Едва осознавая, что Сойер, к счастью, уже лег в кровать и заснул, Ремингтон внес Либби в свою спальню и закрыл дверь. Он осторожно опустил ее на ноги, целуя и лаская, прислушиваясь к слабым стонущим звукам, которые невольно вырывались из ее горла.
Приподняв лицо, он прошептал:
– Я не хочу сделать тебе больно, дорогая моя.
В темной комнате он едва различил устремленный на него взгляд.
– Я верю тебе, Ремингтон. Я знаю, ты не сделаешь мне больно.
Либби верит ему!
Она прикоснулась кончиками пальцев к его щеке.
– Я люблю тебя, – нежно добавила она. Либби любит его!
Именно в этот момент он понял, что должен остановиться. Именно в этот момент он понял, что не может заниматься с ней любовью этой ночью.
Она верит ему. Она любит его. И именно поэтому он не мог уложить ее в постель. Не сейчас. Только после того, как все будет улажено.
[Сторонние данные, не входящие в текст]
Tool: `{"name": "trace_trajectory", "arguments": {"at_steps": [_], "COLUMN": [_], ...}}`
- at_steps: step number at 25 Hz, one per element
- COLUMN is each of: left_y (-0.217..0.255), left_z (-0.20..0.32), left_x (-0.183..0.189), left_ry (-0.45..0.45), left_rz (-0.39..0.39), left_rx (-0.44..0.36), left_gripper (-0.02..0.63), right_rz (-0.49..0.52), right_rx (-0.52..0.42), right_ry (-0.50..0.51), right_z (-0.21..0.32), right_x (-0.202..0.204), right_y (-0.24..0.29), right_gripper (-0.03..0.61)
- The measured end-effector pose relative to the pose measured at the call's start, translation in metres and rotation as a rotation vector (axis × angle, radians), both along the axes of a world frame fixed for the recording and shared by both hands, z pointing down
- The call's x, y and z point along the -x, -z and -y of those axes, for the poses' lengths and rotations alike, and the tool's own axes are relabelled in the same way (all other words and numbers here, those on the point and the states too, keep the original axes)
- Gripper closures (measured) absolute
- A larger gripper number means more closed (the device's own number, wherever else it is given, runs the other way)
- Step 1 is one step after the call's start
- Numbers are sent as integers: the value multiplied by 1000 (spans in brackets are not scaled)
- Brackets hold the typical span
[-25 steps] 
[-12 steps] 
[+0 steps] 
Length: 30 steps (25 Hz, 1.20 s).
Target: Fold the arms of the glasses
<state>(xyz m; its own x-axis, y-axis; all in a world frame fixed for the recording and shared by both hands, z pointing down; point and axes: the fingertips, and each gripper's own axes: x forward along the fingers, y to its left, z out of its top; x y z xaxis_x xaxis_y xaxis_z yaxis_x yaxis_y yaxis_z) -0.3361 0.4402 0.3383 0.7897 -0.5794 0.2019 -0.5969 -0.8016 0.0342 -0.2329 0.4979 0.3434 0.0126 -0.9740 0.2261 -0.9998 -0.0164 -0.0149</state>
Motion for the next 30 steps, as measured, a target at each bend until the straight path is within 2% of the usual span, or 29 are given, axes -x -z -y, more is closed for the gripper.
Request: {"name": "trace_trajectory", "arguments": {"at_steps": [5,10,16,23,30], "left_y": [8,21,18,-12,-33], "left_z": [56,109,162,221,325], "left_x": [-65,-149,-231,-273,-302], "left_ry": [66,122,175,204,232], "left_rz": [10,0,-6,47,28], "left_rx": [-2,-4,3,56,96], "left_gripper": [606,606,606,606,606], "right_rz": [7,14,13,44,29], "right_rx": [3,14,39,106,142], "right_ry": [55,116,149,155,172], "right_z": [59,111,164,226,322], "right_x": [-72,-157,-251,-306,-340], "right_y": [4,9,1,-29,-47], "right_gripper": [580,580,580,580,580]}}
И для того, чтобы придумать, как этого добиться, ему необходима абсолютно ясная голова.
Он обнял Либби за плечи и огорченно вздохнул.
– Думаю, тебе лучше уйти, пока еще ты можешь это сделать, – через силу проговорил он.
И, хотя он не мог увидеть ее лицо, Ремингтон ощутил, что она смутилась.
– Но я не хочу уходить. Я не хочу останавливаться.
– Либби…
– Я не хотела влюбляться в тебя, Ремингтон. Я боялась любить, боялась верить. Не только тебе. Я боялась доверять любому мужчине, – голос ее смягчился. – В моей жизни так много такого, чего ты не знаешь. Такого, чего ты, может быть, не поймешь.
«Гораздо больше ты не знаешь обо мне», – подумал он. Если повезет, она никогда этого и не узнает.
– Но я люблю тебя по-настоящему, Ремингтон. Я хочу остаться с тобой. Я хочу, чтобы ты любил меня.
Ремингтон почувствовал: еще немного – и он полностью потеряет над собой контроль. Молодой человек отступил назад, и холодный ночной воздух прошел между их отделившимися друг от друга телами. Ремингтон повернулся и открыл дверь. Обхватив Либби за талию, он вывел ее в холл и не позволил ей остановиться до тех пор, пока они не подошли к дверям ее спальни.
Собрав воедино остатки своей воли, он нежно поцеловал Либби.
– Спокойной ночи, Либби.
Ремингтон пошел прочь и скрылся в своей комнате; ночь наполнилась ощущением несбывшихся желаний. Он даже припомнить не мог, чтобы ему приходилось сталкиваться с более трудным делом.
Но только так он и должен был поступить.